There's nothing that says "Jewish Holiday!" to me more than a big bowl of chopped liver. While not particularly traditional to Hanukkah, it frequently makes an appearance at my family celebrations. My mom still talks about the version that her Auntie Tunkel used to make, in an old wooden chopping bowl with a red-handled chopper. Sadly, Auntie died in 1957 and no one wrote the recipe down while she was alive so I'll never know how hers tasted.
However, I have filled my own need for chopped liver with a recipe I found in the Washington Post in March of 2004. They were doing a series of recipes for Passover and printed Aron Groer's Chopped Liver. I don't remember who Aron Groer was, but he makes some good chopped liver. It isn't exactly like Auntie's, she used schmaltz (chicken fat) and raw onions, but it makes for some fine eating. Aron Groer's Chopped Liver
1 pound chicken livers
2 tablespoons peanut or canola oil
1 pound yellow onions, cut into a 1/2 inch dice
1 teaspoon salt
1 teaspoon freshly ground black pepper
3 hardboiled and peeled eggs
Wash and clean the livers. Heat a skillet over medium and pour in the oil. Add the onions, cover and cook them, stirring occasionally, until they are soft and golden. This takes about ten minutes.
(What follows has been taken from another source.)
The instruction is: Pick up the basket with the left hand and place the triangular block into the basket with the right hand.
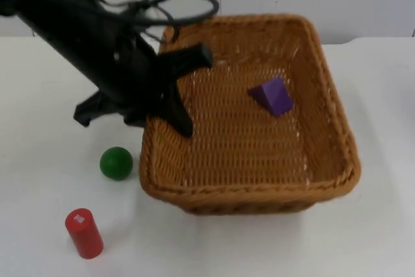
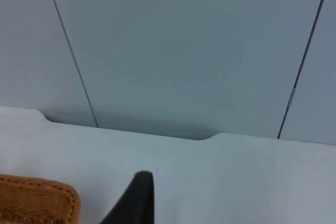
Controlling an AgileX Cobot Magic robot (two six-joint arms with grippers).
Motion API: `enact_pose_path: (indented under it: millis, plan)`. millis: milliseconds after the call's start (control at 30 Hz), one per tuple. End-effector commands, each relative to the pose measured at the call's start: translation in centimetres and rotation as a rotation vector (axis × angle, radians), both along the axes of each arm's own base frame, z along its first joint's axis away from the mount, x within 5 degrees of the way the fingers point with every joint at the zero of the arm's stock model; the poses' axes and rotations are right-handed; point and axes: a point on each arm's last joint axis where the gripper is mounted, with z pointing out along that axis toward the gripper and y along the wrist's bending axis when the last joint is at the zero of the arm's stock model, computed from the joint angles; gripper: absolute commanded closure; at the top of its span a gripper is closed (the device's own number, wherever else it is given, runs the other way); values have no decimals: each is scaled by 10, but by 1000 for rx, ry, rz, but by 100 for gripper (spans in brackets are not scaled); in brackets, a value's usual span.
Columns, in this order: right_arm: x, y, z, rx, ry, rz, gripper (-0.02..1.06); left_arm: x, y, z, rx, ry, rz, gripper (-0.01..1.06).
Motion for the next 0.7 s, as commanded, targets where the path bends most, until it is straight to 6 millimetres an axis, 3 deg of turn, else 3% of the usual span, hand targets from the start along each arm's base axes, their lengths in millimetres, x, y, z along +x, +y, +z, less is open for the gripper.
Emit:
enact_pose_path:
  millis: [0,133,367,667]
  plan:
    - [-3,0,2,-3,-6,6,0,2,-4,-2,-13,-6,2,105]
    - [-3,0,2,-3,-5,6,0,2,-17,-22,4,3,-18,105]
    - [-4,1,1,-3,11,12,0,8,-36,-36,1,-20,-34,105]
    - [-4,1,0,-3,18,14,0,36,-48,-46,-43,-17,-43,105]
Add the whole livers to the skillet and sprinkle with salt and pepper. Reduce the heat to medium low, cover and simmer gently until just cooked through (they should still be juicy). This will take about 15 minutes. When they are finished, remove the pan from the heat.
Using tongs or a slotted spoon, transfer the livers into a food mill or meat grinder (leave the onions in the skillet) and grind into a bowl while still warm (if you want to be like my Auntie, you can do this with an Ulu or curved chopping blade, but it's much harder on the arms). You can use a food processor, but be careful not to process them too much or you won't have any chunks left. Uneven texture is one of the charms of chopped liver.
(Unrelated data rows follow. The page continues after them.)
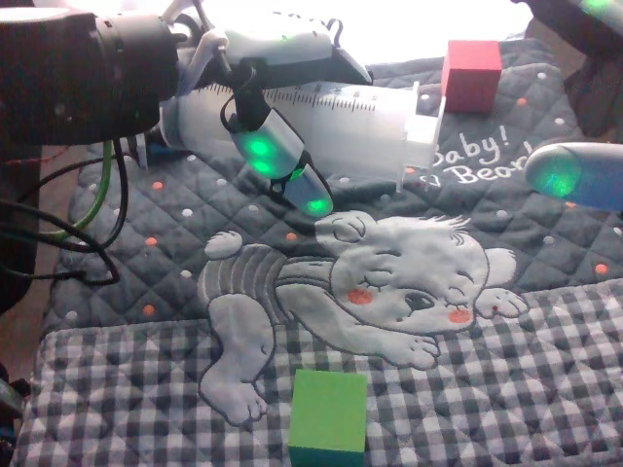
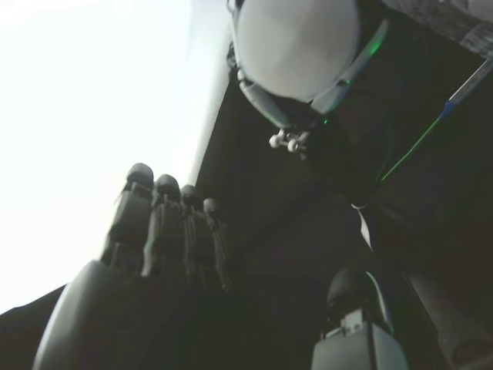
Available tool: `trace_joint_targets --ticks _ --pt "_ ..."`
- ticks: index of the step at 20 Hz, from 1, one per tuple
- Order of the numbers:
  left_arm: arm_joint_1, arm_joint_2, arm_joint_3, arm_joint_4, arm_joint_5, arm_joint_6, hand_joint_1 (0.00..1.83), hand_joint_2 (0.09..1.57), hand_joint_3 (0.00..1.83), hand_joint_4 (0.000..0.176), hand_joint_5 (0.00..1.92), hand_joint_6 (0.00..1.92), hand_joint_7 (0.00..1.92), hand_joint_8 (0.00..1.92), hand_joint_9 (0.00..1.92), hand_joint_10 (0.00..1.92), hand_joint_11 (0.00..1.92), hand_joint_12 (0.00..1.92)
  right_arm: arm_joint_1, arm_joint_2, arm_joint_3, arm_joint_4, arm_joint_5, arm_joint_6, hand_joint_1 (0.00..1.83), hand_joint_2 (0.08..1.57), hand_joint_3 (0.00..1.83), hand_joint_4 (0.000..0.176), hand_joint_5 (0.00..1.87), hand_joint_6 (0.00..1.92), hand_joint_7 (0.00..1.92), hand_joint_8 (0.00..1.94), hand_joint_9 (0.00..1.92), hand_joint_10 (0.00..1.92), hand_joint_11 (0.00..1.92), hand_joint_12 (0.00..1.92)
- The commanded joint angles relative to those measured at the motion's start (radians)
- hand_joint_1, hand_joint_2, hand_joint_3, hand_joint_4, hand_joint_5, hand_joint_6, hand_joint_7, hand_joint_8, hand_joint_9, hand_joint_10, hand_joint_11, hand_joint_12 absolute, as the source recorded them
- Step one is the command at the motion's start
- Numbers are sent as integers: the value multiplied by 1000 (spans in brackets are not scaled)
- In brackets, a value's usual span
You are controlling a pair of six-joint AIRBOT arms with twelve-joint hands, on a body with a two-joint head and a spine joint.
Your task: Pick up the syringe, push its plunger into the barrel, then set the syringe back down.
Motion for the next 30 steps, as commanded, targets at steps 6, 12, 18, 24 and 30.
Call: trace_joint_targets --ticks 6,12,18,24,30 --pt "18 -21 30 -46 -50 -37 1570 1130 0 0 1251 1921 1503 1921 1593 1921 1615 1921 14 -3 1 24 124 2 0 1016 0 0 43 11 0 0 0 0 0 0" --pt "38 -26 41 -57 -67 -58 1509 1153 0 0 1193 1921 1442 1921 1531 1921 1537 1921 14 -5 0 29 125 2 0 1026 0 0 28 1 0 0 0 0 0 0" --pt "54 -25 55 -76 -91 -88 1351 1173 4 57 843 1921 1001 1921 1195 1921 1269 1921 14 -7 0 34 125 2 0 1086 22 0 30 5 0 0 0 0 0 0" --pt "64 -21 58 -89 -110 -98 1014 1174 0 111 859 1232 756 459 583 414 31 1165 14 -11 1 41 125 2 0 1043 0 0 32 9 0 0 0 0 0 0" --pt "65 -21 56 -66 -121 -116 977 1143 0 176 897 1104 769 0 626 15 0 1060 14 -11 1 42 126 2 0 1057 4 0 28 2 0 0 0 0 0 0"
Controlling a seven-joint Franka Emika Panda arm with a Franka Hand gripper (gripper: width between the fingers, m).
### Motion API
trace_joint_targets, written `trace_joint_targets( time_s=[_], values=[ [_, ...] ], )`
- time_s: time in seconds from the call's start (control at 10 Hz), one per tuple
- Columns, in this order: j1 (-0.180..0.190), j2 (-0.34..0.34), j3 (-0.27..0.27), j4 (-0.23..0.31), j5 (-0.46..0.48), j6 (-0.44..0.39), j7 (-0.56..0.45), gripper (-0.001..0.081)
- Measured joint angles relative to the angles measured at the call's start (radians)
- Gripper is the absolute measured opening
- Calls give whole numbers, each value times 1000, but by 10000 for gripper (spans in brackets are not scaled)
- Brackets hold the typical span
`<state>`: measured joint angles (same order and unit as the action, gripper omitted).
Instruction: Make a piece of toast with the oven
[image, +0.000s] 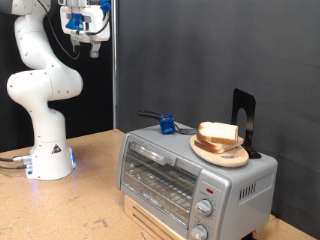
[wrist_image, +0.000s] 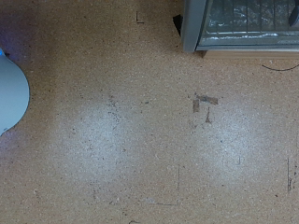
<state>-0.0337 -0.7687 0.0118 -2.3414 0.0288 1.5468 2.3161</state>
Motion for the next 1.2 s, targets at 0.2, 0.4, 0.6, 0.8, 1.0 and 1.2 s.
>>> trace_joint_targets(
  time_s=[0.2,0.4,0.6,0.8,1.0,1.2],
  values=[
    [14,-4,-8,0,-11,0,-157,809],
    [41,-7,-10,6,-91,0,-374,809],
    [59,13,2,13,-198,36,-535,809],
    [71,0,-18,7,-158,41,-613,809],
    [119,-20,-62,-6,-162,91,-843,809],
    [165,30,-80,-2,-176,189,-1026,809]
  ],
)
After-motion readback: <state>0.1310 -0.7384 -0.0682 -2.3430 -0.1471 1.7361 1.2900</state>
Take the bowl of ground liver and transfer the cooked onions into the bowl (leave the juices behind). Stir to combine. If the mixture looks too dry, add a little bit of the juice from the pan until you achieve your desired consistency. Season with salt and pepper to taste.
Coarsely chopped two the eggs and stir them into the chopped liver. Aron's recipe then instructs you to garnish the mixture with thin slices of egg white and grated egg yolk. I find this to be far too much effort and I after all that work I hate to get my grater dirty, so I always skip it. I just finish it by placing a sheet of plastic wrap down over the chopped liver and refrigerating for at least two hours.